Katolickie liceum wyrzuciło uczennicę w „trybie natychmiastowym”

Opublikowano: 05.05.2021 | Kategorie: Edukacja, Wiadomości z kraju

Liczba wyświetleń: 2142

17-letnia uczennica, działaczka Młodej Lewicy z Białegostoku została wyrzucona z katolickiej szkoły w trybie natychmiastowym, za uczestnictwo w Strajku Kobiet.

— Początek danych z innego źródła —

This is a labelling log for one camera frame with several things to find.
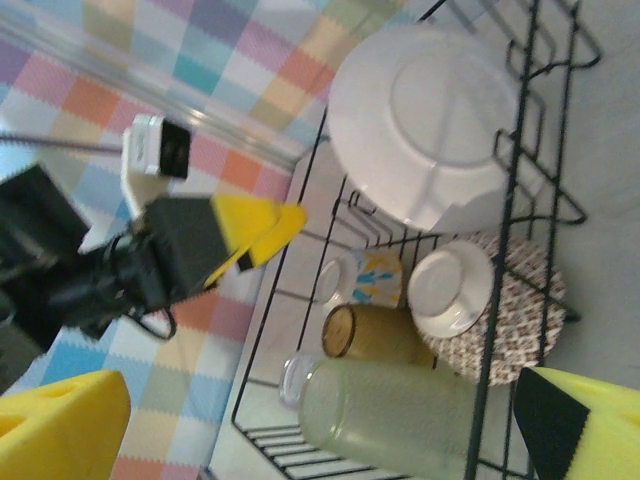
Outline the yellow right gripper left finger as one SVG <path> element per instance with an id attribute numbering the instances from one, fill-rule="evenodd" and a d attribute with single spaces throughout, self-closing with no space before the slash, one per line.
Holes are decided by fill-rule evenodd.
<path id="1" fill-rule="evenodd" d="M 123 375 L 100 370 L 1 398 L 3 479 L 108 479 L 131 400 Z"/>

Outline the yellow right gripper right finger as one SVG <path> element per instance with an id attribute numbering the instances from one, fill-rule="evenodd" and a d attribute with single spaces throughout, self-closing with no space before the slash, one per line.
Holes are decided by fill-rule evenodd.
<path id="1" fill-rule="evenodd" d="M 637 479 L 639 392 L 547 367 L 525 368 L 514 416 L 540 479 Z"/>

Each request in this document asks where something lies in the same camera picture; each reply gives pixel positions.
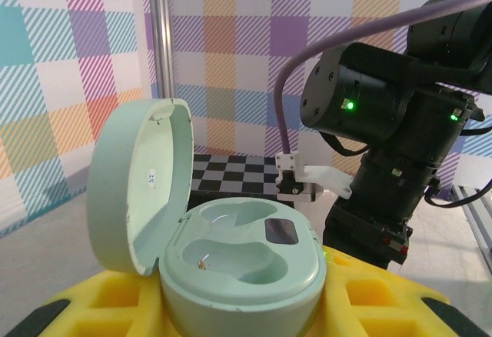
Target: checkered board
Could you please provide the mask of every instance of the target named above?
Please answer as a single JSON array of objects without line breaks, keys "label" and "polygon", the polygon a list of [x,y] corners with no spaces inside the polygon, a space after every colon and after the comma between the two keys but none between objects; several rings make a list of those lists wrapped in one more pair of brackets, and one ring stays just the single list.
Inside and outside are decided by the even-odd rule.
[{"label": "checkered board", "polygon": [[274,199],[277,177],[274,158],[195,154],[191,190]]}]

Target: plaid wall
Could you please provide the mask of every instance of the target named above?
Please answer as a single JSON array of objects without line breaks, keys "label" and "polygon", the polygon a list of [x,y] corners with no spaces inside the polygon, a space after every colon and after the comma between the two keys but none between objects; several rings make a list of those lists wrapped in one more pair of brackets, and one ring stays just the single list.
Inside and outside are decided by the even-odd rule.
[{"label": "plaid wall", "polygon": [[108,115],[151,97],[149,12],[148,0],[0,0],[0,237],[83,192]]},{"label": "plaid wall", "polygon": [[[178,96],[194,115],[197,151],[269,155],[281,150],[272,89],[280,67],[306,45],[351,26],[423,5],[427,0],[171,0],[175,81]],[[406,28],[366,38],[402,52]],[[303,84],[316,62],[310,60],[289,79],[284,109],[293,149],[306,163],[332,164],[355,173],[359,157],[331,151],[299,119]],[[480,104],[492,114],[490,98]],[[483,185],[492,172],[492,135],[460,140],[441,174],[449,187],[455,172],[460,183]],[[356,142],[344,141],[356,149]],[[477,159],[489,169],[475,169]]]}]

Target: small sticker
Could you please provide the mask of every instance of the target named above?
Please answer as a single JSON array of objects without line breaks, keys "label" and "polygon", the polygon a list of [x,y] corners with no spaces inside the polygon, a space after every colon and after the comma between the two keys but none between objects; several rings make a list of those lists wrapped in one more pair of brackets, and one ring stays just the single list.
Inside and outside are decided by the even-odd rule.
[{"label": "small sticker", "polygon": [[344,98],[344,101],[341,103],[341,107],[343,110],[347,108],[348,98]]},{"label": "small sticker", "polygon": [[148,186],[151,189],[155,189],[155,169],[151,169],[148,173]]}]

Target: gray floor
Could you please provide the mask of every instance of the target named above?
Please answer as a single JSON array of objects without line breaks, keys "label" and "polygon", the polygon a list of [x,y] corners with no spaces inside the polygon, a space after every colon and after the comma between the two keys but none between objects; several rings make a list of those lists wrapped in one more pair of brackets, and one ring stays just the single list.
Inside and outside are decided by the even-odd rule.
[{"label": "gray floor", "polygon": [[[321,234],[334,196],[301,206]],[[492,332],[492,277],[460,209],[421,204],[404,266],[391,271],[447,294],[482,329]],[[85,195],[0,240],[0,335],[58,292],[102,270],[92,255]]]}]

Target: black cable
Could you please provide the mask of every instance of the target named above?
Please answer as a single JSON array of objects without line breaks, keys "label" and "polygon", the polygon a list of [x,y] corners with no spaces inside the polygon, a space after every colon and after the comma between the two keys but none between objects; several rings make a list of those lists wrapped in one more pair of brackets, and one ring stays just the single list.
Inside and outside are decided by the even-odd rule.
[{"label": "black cable", "polygon": [[486,128],[464,129],[461,131],[460,135],[484,135],[485,133],[491,131],[492,131],[492,125]]},{"label": "black cable", "polygon": [[483,187],[476,194],[470,197],[466,197],[465,199],[462,200],[450,202],[449,204],[437,204],[436,202],[432,201],[430,196],[425,196],[424,199],[427,204],[430,204],[432,206],[437,206],[438,208],[451,209],[451,208],[457,208],[458,206],[470,204],[471,202],[478,200],[480,197],[483,197],[491,189],[492,189],[492,179],[487,183],[485,187]]},{"label": "black cable", "polygon": [[320,132],[320,135],[321,135],[321,137],[323,137],[323,140],[327,144],[329,144],[329,146],[333,150],[335,150],[336,152],[338,152],[342,156],[357,156],[357,155],[363,154],[364,152],[366,152],[370,148],[370,146],[367,145],[367,146],[365,146],[365,147],[363,147],[357,151],[348,150],[341,144],[340,141],[338,141],[338,138],[336,136],[329,135],[329,134],[323,133],[323,132]]}]

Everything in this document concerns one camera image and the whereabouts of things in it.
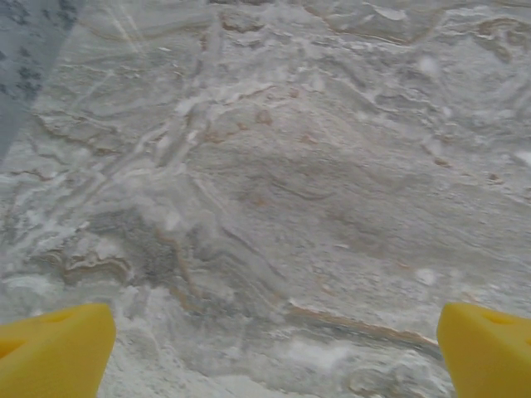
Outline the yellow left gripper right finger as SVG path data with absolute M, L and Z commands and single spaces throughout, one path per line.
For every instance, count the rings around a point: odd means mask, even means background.
M 530 320 L 470 303 L 448 303 L 436 330 L 455 393 L 530 397 Z

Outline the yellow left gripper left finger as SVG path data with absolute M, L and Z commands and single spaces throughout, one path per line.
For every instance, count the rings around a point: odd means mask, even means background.
M 110 306 L 88 303 L 1 326 L 1 396 L 92 398 L 116 337 Z

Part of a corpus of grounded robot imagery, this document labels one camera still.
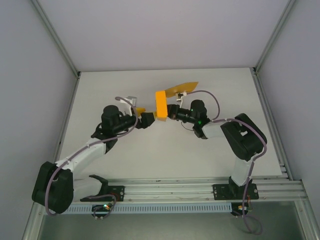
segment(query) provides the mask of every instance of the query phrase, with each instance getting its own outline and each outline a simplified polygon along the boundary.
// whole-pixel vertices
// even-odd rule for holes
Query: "aluminum frame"
[[[68,64],[69,68],[73,72],[74,76],[79,79],[80,78],[80,72],[77,70],[75,64],[73,63],[71,57],[69,56],[65,46],[63,45],[60,37],[58,36],[54,26],[50,22],[46,12],[44,11],[43,7],[41,6],[40,2],[38,0],[30,0],[33,8],[39,15],[40,19],[42,20],[42,23],[48,33],[50,34],[52,40],[56,44],[58,50],[62,54],[63,58],[65,59],[66,63]]]
[[[307,193],[302,181],[293,180],[288,160],[286,158],[279,133],[277,131],[275,121],[270,111],[268,101],[266,99],[263,86],[256,76],[253,68],[250,68],[252,79],[254,81],[261,106],[271,132],[271,137],[282,175],[278,177],[263,176],[253,178],[253,182],[257,184],[260,198],[251,200],[252,202],[294,202],[297,209],[297,216],[301,222],[307,239],[319,239],[319,227],[313,215]],[[65,137],[72,104],[78,84],[75,85],[75,91],[70,101],[70,107],[66,115],[64,127],[61,131],[60,142]],[[60,157],[62,144],[59,144],[56,150],[55,159]],[[186,179],[113,179],[110,185],[123,185],[126,187],[124,202],[119,204],[131,204],[132,206],[141,204],[199,204],[199,203],[226,203],[226,201],[216,201],[213,196],[213,184],[225,184],[228,182],[226,177],[216,178],[186,178]],[[239,202],[239,200],[227,201],[228,203]],[[81,205],[83,202],[74,202],[71,207]],[[31,214],[23,235],[23,240],[34,240],[38,238],[43,215],[45,215],[43,206],[34,203]]]
[[[264,47],[264,50],[263,50],[257,64],[255,65],[255,72],[256,73],[258,73],[260,71],[266,58],[268,57],[269,53],[272,51],[272,48],[273,48],[275,42],[277,41],[280,33],[282,32],[283,27],[285,26],[291,13],[293,12],[293,9],[296,6],[297,2],[298,2],[298,0],[288,0],[278,22],[275,25],[275,28],[274,28],[268,42],[266,43],[266,46]]]

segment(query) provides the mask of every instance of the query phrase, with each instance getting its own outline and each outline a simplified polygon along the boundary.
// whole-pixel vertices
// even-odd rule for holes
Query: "yellow foam block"
[[[155,92],[156,117],[160,121],[166,121],[168,116],[166,91]]]
[[[167,98],[171,98],[173,96],[176,95],[176,93],[183,93],[184,91],[186,91],[187,93],[192,92],[193,90],[195,90],[195,88],[197,87],[198,82],[194,81],[194,82],[186,82],[174,87],[171,87],[167,90],[165,90],[165,95]]]

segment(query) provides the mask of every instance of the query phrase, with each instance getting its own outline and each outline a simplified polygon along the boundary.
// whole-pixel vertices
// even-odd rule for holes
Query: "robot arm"
[[[131,104],[136,102],[133,97],[124,99]],[[40,167],[32,192],[32,200],[45,206],[46,191],[49,185],[48,208],[61,214],[68,209],[72,201],[94,202],[93,199],[86,197],[110,194],[110,191],[115,187],[109,186],[108,180],[96,175],[76,180],[77,175],[94,160],[110,151],[118,141],[118,135],[127,134],[129,128],[133,126],[137,129],[145,129],[155,121],[152,112],[142,112],[140,115],[141,117],[137,121],[137,117],[133,113],[123,114],[115,105],[106,106],[101,115],[101,123],[96,127],[91,139],[82,148],[64,159],[55,163],[47,161]],[[97,201],[109,200],[110,197],[99,198]]]
[[[136,102],[134,97],[128,97],[125,100],[131,104]],[[136,115],[133,114],[130,107],[128,111],[129,114],[123,114],[115,105],[106,106],[101,115],[101,123],[96,127],[91,139],[79,151],[56,163],[45,162],[39,170],[32,200],[45,205],[47,187],[51,185],[48,192],[48,208],[60,214],[68,209],[72,201],[94,202],[94,199],[87,196],[109,195],[118,189],[120,193],[123,192],[124,186],[109,186],[108,180],[96,175],[90,175],[89,178],[83,180],[76,180],[76,178],[95,159],[100,158],[112,149],[118,141],[116,138],[118,135],[125,135],[128,129],[136,124]],[[167,112],[168,117],[173,120],[192,123],[192,129],[198,138],[208,139],[223,137],[223,135],[226,137],[232,151],[237,156],[237,160],[229,178],[228,192],[222,194],[227,199],[239,199],[238,197],[241,192],[243,193],[250,172],[251,159],[263,149],[261,140],[238,122],[222,120],[222,124],[210,120],[202,100],[192,101],[190,109],[181,108],[177,104],[169,104],[167,105]],[[235,119],[254,128],[267,142],[265,135],[247,115],[241,113]],[[155,116],[152,112],[142,112],[135,127],[145,129],[154,121]],[[53,178],[52,183],[49,183],[55,172],[57,172],[56,177]],[[111,200],[111,197],[104,197],[97,201],[108,202]],[[119,196],[118,200],[123,200],[123,194]]]
[[[167,108],[170,119],[193,124],[193,132],[198,138],[209,139],[224,136],[227,139],[236,155],[233,172],[229,179],[230,194],[236,197],[241,192],[239,189],[246,184],[252,158],[261,153],[264,148],[257,135],[240,122],[253,128],[265,143],[267,143],[266,136],[245,113],[237,115],[234,121],[210,120],[202,100],[192,101],[190,109],[181,108],[177,104],[170,104]]]

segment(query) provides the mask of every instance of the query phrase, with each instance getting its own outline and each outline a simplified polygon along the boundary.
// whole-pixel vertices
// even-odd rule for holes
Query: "white table surface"
[[[124,105],[116,96],[137,97],[138,107],[155,110],[155,92],[198,81],[196,90],[212,92],[219,100],[221,118],[246,113],[267,138],[267,153],[256,161],[253,176],[279,176],[281,170],[267,122],[249,68],[178,69],[82,72],[61,151],[61,158],[75,152],[101,122],[107,105]],[[184,98],[204,101],[209,118],[217,114],[214,99],[206,93]],[[178,104],[169,98],[168,104]],[[229,177],[236,156],[224,137],[199,139],[180,122],[156,121],[147,129],[135,129],[120,138],[113,149],[94,161],[77,178],[96,174],[107,179],[163,179]]]

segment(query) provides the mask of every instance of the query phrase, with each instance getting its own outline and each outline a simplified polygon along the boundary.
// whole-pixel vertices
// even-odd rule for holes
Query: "black mounting bracket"
[[[214,200],[242,200],[245,191],[245,185],[236,185],[231,177],[228,184],[213,184],[212,188]],[[252,183],[252,179],[248,184],[246,196],[250,196],[252,200],[259,199],[257,185]]]
[[[90,178],[99,180],[102,183],[101,189],[96,196],[114,195],[117,202],[123,202],[125,197],[125,186],[109,186],[109,181],[97,175],[90,175]],[[111,202],[114,199],[111,196],[100,198],[85,197],[80,199],[81,202]]]

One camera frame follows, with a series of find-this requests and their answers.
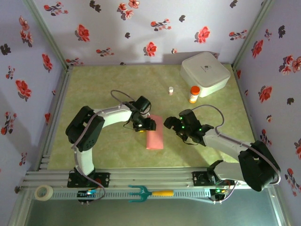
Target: yellow handle
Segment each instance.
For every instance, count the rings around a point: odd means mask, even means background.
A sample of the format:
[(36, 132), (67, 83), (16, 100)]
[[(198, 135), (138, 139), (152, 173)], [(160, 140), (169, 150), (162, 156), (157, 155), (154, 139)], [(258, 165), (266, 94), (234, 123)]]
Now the yellow handle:
[(156, 192), (152, 192), (152, 195), (155, 196), (173, 196), (174, 195), (174, 191), (170, 190), (170, 191), (156, 191)]

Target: floral wallpaper
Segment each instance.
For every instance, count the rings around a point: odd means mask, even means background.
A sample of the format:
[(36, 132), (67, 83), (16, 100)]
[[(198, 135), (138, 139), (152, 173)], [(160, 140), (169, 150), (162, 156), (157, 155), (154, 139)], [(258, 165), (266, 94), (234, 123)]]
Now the floral wallpaper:
[(275, 1), (237, 66), (255, 132), (282, 170), (280, 189), (292, 225), (301, 225), (300, 11), (298, 0)]
[(15, 188), (36, 163), (62, 66), (21, 1), (3, 1), (0, 21), (0, 225), (6, 226)]
[[(263, 0), (32, 0), (68, 65), (232, 63)], [(260, 49), (256, 46), (255, 55)]]

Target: orange pill bottle
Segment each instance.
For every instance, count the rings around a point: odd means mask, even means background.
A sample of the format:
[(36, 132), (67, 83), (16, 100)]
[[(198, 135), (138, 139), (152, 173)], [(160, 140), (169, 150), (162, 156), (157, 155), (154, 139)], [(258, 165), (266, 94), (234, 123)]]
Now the orange pill bottle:
[(189, 95), (189, 102), (190, 103), (195, 103), (198, 99), (198, 95), (200, 92), (200, 88), (198, 86), (193, 86), (190, 89), (190, 95)]

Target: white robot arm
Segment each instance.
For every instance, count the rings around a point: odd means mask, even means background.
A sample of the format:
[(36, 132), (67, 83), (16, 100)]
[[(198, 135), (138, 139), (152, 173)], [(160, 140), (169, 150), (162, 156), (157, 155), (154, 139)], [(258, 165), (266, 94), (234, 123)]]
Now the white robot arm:
[(95, 145), (102, 128), (121, 121), (131, 121), (135, 131), (156, 130), (156, 123), (151, 118), (145, 118), (145, 111), (150, 106), (150, 102), (141, 96), (137, 101), (124, 102), (116, 107), (103, 110), (93, 110), (84, 106), (67, 127), (66, 135), (69, 142), (74, 144), (84, 129), (87, 130), (76, 145), (76, 167), (79, 167), (86, 176), (95, 171), (92, 160), (92, 149)]
[(269, 184), (280, 181), (280, 168), (262, 141), (248, 143), (236, 140), (218, 132), (210, 125), (201, 125), (191, 109), (179, 113), (180, 118), (169, 117), (164, 125), (173, 127), (176, 134), (186, 143), (190, 137), (196, 144), (220, 150), (239, 163), (223, 160), (214, 162), (207, 168), (207, 179), (216, 183), (230, 179), (246, 182), (253, 190), (261, 191)]

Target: pink block
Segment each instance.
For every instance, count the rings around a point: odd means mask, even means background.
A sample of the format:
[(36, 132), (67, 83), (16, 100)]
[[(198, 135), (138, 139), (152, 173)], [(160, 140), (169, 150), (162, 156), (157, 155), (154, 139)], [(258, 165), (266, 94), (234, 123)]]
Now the pink block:
[(146, 149), (163, 149), (163, 119), (153, 114), (150, 118), (156, 122), (156, 131), (146, 131)]

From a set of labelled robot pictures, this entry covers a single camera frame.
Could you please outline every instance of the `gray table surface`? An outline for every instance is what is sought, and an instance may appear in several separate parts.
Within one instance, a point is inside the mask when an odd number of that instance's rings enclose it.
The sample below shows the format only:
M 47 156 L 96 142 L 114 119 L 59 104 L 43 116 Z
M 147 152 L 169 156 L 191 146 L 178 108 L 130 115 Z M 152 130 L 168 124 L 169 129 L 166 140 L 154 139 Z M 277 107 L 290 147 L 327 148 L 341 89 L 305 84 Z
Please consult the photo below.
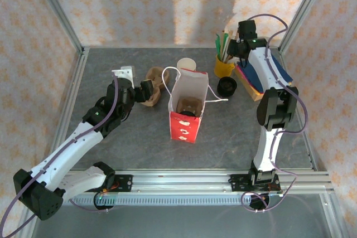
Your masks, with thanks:
M 91 48 L 80 83 L 67 135 L 81 117 L 104 96 L 112 82 L 110 71 L 132 65 L 136 69 L 135 85 L 145 78 L 152 66 L 176 66 L 179 59 L 190 57 L 197 71 L 209 74 L 209 83 L 216 91 L 219 79 L 214 75 L 214 48 Z M 169 88 L 176 74 L 170 71 Z M 208 103 L 195 144 L 170 139 L 167 103 L 164 90 L 154 107 L 136 103 L 127 121 L 91 149 L 74 169 L 87 169 L 103 161 L 114 169 L 225 168 L 249 169 L 260 136 L 256 119 L 258 102 L 254 102 L 238 81 L 235 94 L 228 102 Z M 208 92 L 208 99 L 213 99 Z M 289 130 L 298 130 L 297 118 Z M 284 135 L 276 163 L 281 168 L 312 168 L 302 135 Z

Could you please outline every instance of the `orange floral wallpaper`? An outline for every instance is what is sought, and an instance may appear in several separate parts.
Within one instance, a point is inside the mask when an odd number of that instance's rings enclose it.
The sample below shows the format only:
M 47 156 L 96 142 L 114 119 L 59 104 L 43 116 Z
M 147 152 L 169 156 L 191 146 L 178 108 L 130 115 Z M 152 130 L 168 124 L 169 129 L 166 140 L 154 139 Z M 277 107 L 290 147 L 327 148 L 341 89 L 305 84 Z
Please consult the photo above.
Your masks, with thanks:
M 84 46 L 214 46 L 215 34 L 237 30 L 257 13 L 290 23 L 301 0 L 59 0 Z M 281 26 L 257 19 L 270 36 Z M 280 43 L 282 36 L 273 42 Z
M 317 0 L 284 60 L 310 111 L 309 136 L 357 237 L 357 0 Z
M 75 49 L 46 0 L 0 0 L 0 216 L 15 196 L 12 177 L 48 153 Z M 4 234 L 17 227 L 13 209 Z

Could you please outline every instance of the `white string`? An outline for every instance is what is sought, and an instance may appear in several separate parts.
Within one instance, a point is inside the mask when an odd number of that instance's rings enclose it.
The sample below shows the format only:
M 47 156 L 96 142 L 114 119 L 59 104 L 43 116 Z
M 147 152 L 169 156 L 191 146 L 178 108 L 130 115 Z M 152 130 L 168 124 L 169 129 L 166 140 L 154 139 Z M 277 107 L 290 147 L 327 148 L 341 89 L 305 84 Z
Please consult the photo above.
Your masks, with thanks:
M 228 99 L 221 99 L 220 97 L 218 97 L 214 92 L 213 89 L 211 88 L 210 85 L 208 85 L 208 88 L 211 90 L 211 92 L 213 93 L 213 95 L 217 98 L 217 100 L 205 100 L 205 103 L 217 103 L 219 101 L 228 101 Z
M 164 76 L 164 74 L 165 74 L 165 71 L 166 71 L 167 69 L 174 69 L 174 70 L 176 70 L 176 71 L 178 72 L 178 78 L 176 79 L 176 81 L 180 78 L 181 73 L 180 73 L 180 71 L 179 71 L 178 68 L 172 67 L 172 66 L 168 66 L 168 67 L 166 67 L 166 68 L 162 71 L 161 78 L 162 78 L 163 85 L 165 86 L 167 92 L 168 92 L 169 95 L 171 96 L 171 92 L 169 91 L 169 89 L 168 89 L 168 87 L 167 87 L 167 85 L 166 85 L 166 83 L 165 83 L 165 79 L 163 78 L 163 76 Z M 211 90 L 211 92 L 213 93 L 213 95 L 214 95 L 217 99 L 216 99 L 216 100 L 205 100 L 205 103 L 217 103 L 217 102 L 219 102 L 219 101 L 228 101 L 228 99 L 221 99 L 220 97 L 218 97 L 218 96 L 213 92 L 213 89 L 211 88 L 210 85 L 208 85 L 208 88 Z
M 171 66 L 166 67 L 166 68 L 162 71 L 161 79 L 162 79 L 163 85 L 165 86 L 167 92 L 169 93 L 169 95 L 170 95 L 170 97 L 171 97 L 171 92 L 169 91 L 169 89 L 168 89 L 168 87 L 167 87 L 167 85 L 166 85 L 166 83 L 165 83 L 165 79 L 163 78 L 163 75 L 165 74 L 165 71 L 166 71 L 167 69 L 175 69 L 175 70 L 178 72 L 178 78 L 176 79 L 176 81 L 180 78 L 181 73 L 180 73 L 180 71 L 179 71 L 176 67 L 171 67 Z

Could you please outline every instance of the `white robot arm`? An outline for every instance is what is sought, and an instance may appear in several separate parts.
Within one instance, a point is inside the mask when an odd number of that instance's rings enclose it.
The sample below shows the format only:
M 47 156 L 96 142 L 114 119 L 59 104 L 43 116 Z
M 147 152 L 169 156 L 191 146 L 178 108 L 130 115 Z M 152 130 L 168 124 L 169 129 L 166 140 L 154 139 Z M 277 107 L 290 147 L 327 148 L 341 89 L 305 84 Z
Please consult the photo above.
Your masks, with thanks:
M 279 72 L 270 49 L 266 48 L 267 41 L 264 38 L 257 38 L 255 30 L 254 20 L 239 22 L 239 40 L 231 40 L 228 46 L 228 55 L 244 59 L 254 67 L 264 91 L 257 109 L 257 119 L 261 125 L 260 140 L 249 171 L 249 184 L 252 186 L 250 190 L 254 189 L 255 185 L 264 186 L 278 181 L 272 162 L 275 162 L 282 130 L 286 129 L 292 120 L 297 103 L 282 85 L 298 94 L 297 88 L 290 87 Z
M 103 162 L 95 163 L 86 171 L 65 178 L 87 151 L 126 120 L 135 102 L 144 102 L 153 94 L 151 80 L 142 81 L 140 87 L 134 88 L 130 66 L 113 72 L 117 86 L 114 81 L 108 86 L 107 95 L 88 110 L 73 134 L 31 171 L 20 169 L 14 175 L 18 194 L 30 180 L 42 172 L 20 197 L 20 201 L 41 220 L 53 216 L 64 201 L 90 189 L 110 188 L 114 182 L 115 171 Z

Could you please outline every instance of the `pen holder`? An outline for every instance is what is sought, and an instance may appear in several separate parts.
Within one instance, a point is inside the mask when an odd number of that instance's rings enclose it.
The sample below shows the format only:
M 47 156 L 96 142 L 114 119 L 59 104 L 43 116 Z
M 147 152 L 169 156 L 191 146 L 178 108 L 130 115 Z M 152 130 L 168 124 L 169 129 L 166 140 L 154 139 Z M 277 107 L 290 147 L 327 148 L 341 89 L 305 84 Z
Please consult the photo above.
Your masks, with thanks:
M 232 74 L 233 69 L 234 63 L 225 64 L 224 62 L 218 60 L 218 57 L 216 56 L 216 65 L 214 67 L 214 74 L 216 76 L 218 76 L 219 78 L 230 76 Z

Trwające od października protesty Strajku Kobiet odbywały się w całej Polsce, również w Białymstoku. Działaczki i działacze Młodej Lewicy aktywnie w nich uczestniczyli. Jedną z takich osób jest 17-letnia Julita, która poniosła surowe konsekwencje swojej obywatelskiej postawy. Została oskarżona (fałszywie) o współorganizowanie protestów, przekraczających dozwoloną liczbę osób. Wezwana na policję, odmówiła składania zeznań. Policja postawiła jej zarzuty.

Katolicka szkoła im. Matki Bożej Miłosierdzia w Białymstoku dowiedziała się o działaniach swojej uczennicy z mediów. Dzień po rozmowie z policją, Julita została relegowana ze szkoły w trybie natychmiastowym. Katolickie liceum ogólnokształcące wezwało dziewczynę i jej mamę na rozmowę, podczas której wręczono im wypowiedzenie umowy.

Pełnomocniczka Julity, mecenas Anna Jaczun, w rozmowie z portalem „Strajk” nie kryje oburzenia. „Statut szkoły wymienia przesłanki, na mocy których można skreślić kogoś z listy uczniów. Decyzję powinna podejmować Rada Pedagogiczna, a żadnej uchwały rady nam nie udostępniono. Dziś wysłaliśmy oficjalne pismo do szkoły z prośbą o wyjaśnienie, jakie elementy regulaminu złamała uczennica. Ponadto jest niepełnoletnia, obowiązuje ją obowiązek szkolny, a katolicka szkoła nie podała kolejnej placówki, do której dziewczyna ma się zgłosić. Nie widzę podstaw do takiego wypowiedzenia umowy. W trakcie rozmowy z mamą uczennicy, dyrekcja wspomniała o tym, że Julita należy „do negatywnej grupy rówieśniczej”, czyli jak rozumiem Młodej Lewicy”.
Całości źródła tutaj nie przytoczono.